Peu après, le mariage de Francis Scrymgeour et de miss Vandeleur fut célébré sans bruit, le prince faisant office de témoin. Les deux Vandeleur ont eu vent, sans doute, du sort de leur butin, car d'énormes travaux de draguage dans la Seine font l'étonnement et la joie des flâneurs; ces travaux pourront continuer longtemps, puisqu'une mauvaise chance a voulu jusqu'ici qu'on opérât sur l'autre bras de la rivière. Quant au prince, ce sublime personnage ayant maintenant joué son rôle, il peut, avec «l'auteur arabe», disparaître dans l'espace.
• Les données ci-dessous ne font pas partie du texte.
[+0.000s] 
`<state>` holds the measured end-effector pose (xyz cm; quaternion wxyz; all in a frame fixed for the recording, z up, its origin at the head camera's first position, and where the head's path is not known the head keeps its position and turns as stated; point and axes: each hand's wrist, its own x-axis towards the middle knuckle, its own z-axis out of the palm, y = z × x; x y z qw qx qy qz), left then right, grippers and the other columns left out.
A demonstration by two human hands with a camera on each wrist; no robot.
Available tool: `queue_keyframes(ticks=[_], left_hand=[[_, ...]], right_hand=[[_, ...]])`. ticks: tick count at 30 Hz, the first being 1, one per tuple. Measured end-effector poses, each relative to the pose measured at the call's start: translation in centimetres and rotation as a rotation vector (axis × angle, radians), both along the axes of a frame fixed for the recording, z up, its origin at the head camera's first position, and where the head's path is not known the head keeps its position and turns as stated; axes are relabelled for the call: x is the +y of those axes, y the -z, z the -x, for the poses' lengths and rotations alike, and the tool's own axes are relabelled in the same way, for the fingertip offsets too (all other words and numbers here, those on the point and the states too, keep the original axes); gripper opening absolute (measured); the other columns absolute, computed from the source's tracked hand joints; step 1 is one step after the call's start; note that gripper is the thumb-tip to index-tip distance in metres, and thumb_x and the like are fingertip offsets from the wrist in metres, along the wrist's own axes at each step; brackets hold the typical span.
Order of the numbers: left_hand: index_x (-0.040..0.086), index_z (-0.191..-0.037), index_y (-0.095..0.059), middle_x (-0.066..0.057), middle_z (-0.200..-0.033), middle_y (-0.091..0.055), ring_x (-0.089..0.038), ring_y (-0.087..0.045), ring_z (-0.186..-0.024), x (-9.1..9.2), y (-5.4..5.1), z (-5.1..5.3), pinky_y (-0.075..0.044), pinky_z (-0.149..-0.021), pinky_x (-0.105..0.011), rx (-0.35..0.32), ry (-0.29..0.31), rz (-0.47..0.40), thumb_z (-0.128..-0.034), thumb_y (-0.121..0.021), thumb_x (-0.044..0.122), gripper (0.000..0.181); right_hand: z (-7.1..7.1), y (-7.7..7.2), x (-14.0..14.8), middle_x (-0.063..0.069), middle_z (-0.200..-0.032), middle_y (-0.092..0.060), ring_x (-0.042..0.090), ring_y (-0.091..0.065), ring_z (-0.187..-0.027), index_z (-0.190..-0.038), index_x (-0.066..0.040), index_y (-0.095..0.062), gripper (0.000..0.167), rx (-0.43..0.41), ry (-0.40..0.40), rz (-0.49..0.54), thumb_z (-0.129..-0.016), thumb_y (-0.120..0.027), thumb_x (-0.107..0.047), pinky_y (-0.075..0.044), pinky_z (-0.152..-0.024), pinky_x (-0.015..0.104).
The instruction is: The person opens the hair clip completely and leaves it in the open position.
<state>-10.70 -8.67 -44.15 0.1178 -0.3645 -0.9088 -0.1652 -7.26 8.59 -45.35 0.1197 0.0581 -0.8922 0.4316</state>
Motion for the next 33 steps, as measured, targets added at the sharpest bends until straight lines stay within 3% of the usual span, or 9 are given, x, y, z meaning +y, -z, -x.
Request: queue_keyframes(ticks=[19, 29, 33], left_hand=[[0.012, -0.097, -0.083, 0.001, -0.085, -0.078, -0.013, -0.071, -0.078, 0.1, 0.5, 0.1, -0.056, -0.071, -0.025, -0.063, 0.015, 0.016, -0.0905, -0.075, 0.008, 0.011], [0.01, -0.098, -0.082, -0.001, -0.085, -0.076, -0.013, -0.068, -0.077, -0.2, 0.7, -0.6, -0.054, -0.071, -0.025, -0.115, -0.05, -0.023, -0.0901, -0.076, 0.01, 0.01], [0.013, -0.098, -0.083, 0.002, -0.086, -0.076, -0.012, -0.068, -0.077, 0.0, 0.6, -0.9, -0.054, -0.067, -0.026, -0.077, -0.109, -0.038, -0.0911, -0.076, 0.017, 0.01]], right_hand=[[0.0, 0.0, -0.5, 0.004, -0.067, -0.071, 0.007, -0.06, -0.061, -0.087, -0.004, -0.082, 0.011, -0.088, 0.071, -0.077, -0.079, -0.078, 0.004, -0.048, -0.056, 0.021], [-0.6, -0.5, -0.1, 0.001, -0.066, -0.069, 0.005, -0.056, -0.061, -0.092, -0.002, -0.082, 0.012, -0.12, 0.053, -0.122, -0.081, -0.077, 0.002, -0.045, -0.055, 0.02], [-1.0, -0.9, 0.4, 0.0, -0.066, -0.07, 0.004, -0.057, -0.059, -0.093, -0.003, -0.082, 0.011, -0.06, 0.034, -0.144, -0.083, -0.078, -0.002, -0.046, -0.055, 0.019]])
Pourtant, si le lecteur désire des informations plus précises, je suis heureux de lui faire savoir qu'une récente révolution a précipité Florizel du trône de Bohême, par suite de ses absences prolongées et de son édifiante négligence en ce qui concernait les affaires publiques. Il tient à présent, dans Rupert-Street, une boutique de cigares très fréquentée par d'autres réfugiés étrangers. Je vais là de temps en temps fumer et causer un brin, et je trouve toujours en lui l'être magnanime qu'il était aux jours de sa prospérité; il conserve derrière son comptoir un port olympien, et bien que la vie sédentaire commence à marquer sous son gilet, il est encore incontestablement le plus beau des marchands de tabac de Londres.